Transformação é a captação e replicação de DNA estranho por células bacterianas. A maioria das cepas laboratoriais de Escherichia coli não são naturalmente competentes — elas devem ser artificialmente induzidas a captar DNA.

Preparação de Células Competentes

Células quimicamente competentes são preparadas lavando E. coli em fase logarítmica com CaCl₂ gelado (50–100 mM). Os íons de cálcio neutralizam a carga negativa do esqueleto de fosfato do DNA e a camada de lipopolissacarídeo da membrana externa bacteriana, facilitando a ligação do DNA. As células são aliquotadas e congeladas a −80 °C.

Células eletrocompetentes são lavadas repetidamente em glicerol 10% gelado para remover todos os íons da suspensão. A baixa força iônica evita arcos durante a eletroporação. As células são ressuspendidas em um pequeno volume de glicerol 10%, aliquotadas e congeladas.

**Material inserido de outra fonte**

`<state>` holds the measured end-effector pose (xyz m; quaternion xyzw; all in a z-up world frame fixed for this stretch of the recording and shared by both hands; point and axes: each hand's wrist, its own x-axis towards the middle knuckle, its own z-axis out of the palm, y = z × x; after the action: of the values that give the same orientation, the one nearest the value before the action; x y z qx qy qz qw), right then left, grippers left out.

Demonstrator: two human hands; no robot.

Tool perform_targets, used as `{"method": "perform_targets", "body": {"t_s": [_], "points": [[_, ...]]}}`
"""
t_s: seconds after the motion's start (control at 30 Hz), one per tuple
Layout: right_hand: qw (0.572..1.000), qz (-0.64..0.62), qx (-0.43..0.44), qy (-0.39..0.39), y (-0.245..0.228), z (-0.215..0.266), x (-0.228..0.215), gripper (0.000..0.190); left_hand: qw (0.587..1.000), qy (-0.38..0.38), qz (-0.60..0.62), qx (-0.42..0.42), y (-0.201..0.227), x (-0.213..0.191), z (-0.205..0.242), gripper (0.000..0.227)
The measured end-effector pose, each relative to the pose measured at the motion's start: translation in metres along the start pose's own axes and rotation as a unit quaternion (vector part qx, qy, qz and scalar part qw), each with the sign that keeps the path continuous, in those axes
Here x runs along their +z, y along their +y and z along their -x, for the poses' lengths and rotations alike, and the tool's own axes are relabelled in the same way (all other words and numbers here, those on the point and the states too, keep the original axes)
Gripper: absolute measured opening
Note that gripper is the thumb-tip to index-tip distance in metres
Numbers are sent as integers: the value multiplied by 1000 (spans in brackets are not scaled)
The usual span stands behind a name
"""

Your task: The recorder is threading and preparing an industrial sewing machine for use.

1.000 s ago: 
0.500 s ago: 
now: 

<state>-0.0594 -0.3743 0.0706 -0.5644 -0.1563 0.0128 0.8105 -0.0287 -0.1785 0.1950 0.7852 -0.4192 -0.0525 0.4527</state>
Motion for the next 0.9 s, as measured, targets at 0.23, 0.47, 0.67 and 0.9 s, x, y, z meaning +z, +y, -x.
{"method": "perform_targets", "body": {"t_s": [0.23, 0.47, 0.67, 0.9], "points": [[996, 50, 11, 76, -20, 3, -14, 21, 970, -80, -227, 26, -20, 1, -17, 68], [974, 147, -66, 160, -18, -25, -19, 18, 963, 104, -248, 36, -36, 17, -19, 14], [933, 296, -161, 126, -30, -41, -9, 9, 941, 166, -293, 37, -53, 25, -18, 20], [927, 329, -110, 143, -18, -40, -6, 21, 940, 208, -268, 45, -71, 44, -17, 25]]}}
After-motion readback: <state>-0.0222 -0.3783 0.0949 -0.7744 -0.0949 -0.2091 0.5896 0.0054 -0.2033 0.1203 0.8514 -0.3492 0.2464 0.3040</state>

Protocolo de Transformação Química

1. Descongelar um tubo de células quimicamente competentes no gelo (cerca de 20 minutos).
2. Adicionar 1–10 µL de DNA (0,1–100 ng de plasmídeo, ou até 5 µL de uma reação de ligação).
3. Incubar no gelo por 20–30 minutos.
4. Choque térmico a 42 °C por exatamente 45 segundos — mais tempo reduz a viabilidade.
5. Retornar ao gelo por 2 minutos.
6. Adicionar 500–900 µL de meio SOC ou LB (sem antibiótico).
7. Incubar a 37 °C com agitação a 200–225 rpm por 45–60 minutos.
8. Espalhar 50–200 µL em placas de ágar seletivo.
9. Incubar invertidas durante a noite a 37 °C.

Eficiência típica: 10⁶–10⁸ UFC/µg para células quimicamente competentes.

Protocolo de Eletroporação

1. Descongelar células eletrocompetentes no gelo.
2. Transferir as células para uma cubeta fria de 0,1 ou 0,2 cm.
3. Adicionar 1–2 µL de DNA em tampão de baixo teor de sal ou água (sal causa arcos).
4. Eletroporar a 1,5–2,5 kV (dependendo do espaçamento da cubeta), 200–400 Ω, 25 µF.
5. Adicionar imediatamente 500 µL de meio SOC e ressuspender.
6. Transferir para um tubo de cultura e incubar a 37 °C por 45–60 minutos.
7. Espalhar em ágar seletivo.

Eficiência típica: 10⁹–10¹⁰ UFC/µg para plasmídeos pequenos. A eletroporação é preferida para construções grandes (>10 kb) e produtos de ligação.

Seleção

Células transformadas são selecionadas em ágar contendo um antibiótico correspondente ao marcador de resistência no plasmídeo. Antibióticos comuns: ampicilina (100 µg/mL), canamicina (50 µg/mL), cloranfenicol (25 µg/mL), tetraciclina (12,5 µg/mL). A seleção com ampicilina requer placas frescas porque a β-lactamase difunde e degrada o antibiótico — colônias satélite aparecem em placas velhas.